Trouble is exactly what he finds, and soon he suspects his client, ghost or not, has darker motives for finding his estranged wife than the reconciliation he claims. Left with a cadaver for a client, a spook doctor for a partner, and Mama Hog as advisor on all things spiritual, Markhat must unravel a dark mystery ten years old, and do it before another grave is filled. Maybe his own.
I bought and read this on release at the end of last year, but have only just realised I never reviewed it. Not sure why, because it’s a cracking short novella, tightly paced and plotted, with the genuine creepiness and suspense that all good detective stories should have. Nothing can be taken on face value, especially when your new client – or rather client’s spokesperson – Granny Knot is consciously deceiving the general public with a show of craziness, hiding a sharp brain. That she claims to be acting on behalf of a dead man, is something Markhat has to prove for himself – along with every other story told to him in this yarn.
Tuttle uses Mama Hog again to good effect, and Granny Knot is a great new character. Once again, the many minor characters are vivid, even if their roles are somewhat fleeting. The cast is rather less confusing than say, in the latest Markhat book, The Banshee’s Walk, and the editing is much better than in the later book. I had no complaints at all about the writing, which is uniformly excellent.

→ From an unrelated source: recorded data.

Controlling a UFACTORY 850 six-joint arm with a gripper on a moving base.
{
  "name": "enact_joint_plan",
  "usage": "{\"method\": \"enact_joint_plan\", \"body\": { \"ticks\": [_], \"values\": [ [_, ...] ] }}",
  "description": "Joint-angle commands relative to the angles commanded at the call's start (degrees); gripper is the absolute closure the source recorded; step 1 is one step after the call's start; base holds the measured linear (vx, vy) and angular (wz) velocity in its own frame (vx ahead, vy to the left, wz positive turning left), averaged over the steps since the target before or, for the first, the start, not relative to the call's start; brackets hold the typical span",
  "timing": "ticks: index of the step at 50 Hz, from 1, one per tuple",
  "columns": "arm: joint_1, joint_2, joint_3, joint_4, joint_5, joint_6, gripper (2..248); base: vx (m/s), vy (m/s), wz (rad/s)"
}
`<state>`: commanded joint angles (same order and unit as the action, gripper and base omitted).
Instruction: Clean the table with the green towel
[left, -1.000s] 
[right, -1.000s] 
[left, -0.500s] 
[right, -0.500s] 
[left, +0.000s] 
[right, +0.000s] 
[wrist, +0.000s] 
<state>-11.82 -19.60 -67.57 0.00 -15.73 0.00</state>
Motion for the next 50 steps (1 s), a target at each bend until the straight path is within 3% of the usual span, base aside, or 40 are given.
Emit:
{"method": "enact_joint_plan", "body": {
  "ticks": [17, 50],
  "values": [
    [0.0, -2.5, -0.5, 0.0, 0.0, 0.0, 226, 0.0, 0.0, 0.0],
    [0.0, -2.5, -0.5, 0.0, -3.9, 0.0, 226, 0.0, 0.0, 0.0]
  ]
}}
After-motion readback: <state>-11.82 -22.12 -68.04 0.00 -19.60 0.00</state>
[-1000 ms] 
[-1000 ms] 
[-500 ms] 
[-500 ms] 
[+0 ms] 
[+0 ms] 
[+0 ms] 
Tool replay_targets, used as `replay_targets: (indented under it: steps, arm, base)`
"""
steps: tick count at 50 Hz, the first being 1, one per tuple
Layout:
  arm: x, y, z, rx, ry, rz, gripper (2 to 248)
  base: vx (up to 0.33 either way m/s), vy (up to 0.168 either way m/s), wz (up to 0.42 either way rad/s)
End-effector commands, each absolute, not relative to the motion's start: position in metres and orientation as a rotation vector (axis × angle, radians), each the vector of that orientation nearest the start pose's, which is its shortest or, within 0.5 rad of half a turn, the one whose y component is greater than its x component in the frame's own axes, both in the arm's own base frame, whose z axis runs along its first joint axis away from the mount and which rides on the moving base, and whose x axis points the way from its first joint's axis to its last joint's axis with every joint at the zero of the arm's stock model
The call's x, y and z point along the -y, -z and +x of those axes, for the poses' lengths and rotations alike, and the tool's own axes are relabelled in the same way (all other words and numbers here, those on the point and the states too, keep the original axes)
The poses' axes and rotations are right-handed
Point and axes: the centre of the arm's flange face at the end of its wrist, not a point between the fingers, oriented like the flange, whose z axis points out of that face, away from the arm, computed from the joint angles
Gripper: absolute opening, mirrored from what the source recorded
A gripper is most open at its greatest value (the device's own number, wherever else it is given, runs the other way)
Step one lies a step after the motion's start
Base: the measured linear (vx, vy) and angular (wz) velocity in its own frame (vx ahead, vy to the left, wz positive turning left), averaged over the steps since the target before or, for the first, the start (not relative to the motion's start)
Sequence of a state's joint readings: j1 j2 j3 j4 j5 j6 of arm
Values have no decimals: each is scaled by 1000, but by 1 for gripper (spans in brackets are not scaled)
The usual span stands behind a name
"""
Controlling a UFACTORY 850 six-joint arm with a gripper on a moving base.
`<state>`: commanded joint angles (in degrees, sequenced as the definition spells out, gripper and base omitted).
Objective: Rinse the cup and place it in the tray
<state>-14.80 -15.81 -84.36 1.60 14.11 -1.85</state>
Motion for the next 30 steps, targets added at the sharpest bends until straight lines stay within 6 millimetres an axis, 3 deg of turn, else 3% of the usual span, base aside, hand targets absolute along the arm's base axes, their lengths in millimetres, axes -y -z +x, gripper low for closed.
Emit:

I guess my lack of enthusiasm came entirely from the total omission of Darla, who was central to Hold the Dark, and when we left Markhat at the end of that book, it was very clear that Darla was to take a prominent part in his life from that point onwards. It was thus a shock to read this book and find she’s not even mentioned, let alone a participant in the story. It’s as if Darla never existed at all, and I’m not at all fond of stories which erase important female characters, especially ones I’m damn fond of.
I don’t know know whether Tuttle planned and wrote this story before Hold the Dark, but some brief explanation, some nod to Markhat’s girlfriend’s existence, was all that was needed for the reader to be comfortable here, and not to feel that our emotional investment in Darla – which the author had been at pains to create – was being discarded so Markhat could live as a curmudgeonly old bachelor once more.
This is the only flaw in an otherwise very enjoyable story, and the only thing that stops me giving it top marks. As Darla reappears in the follow up book, on re-reading The Cadaver Client, I was inclined to feel more kindly towards it. But on first reading, I felt horribly cheated, and it’s that initial reaction which makes this one drop a few points for me. If you love the Markhat stories, you’ll enjoy this one, but if you don’t read it, you won’t lose any continuity with the latest novel. The Cadaver Client sits in its own leg of the Trousers of Time (as Terry Pratchett would call it) and while not essential to the Markhat canon, is well worth the effort. An amuse bouche, perhaps, rather than a proper main course.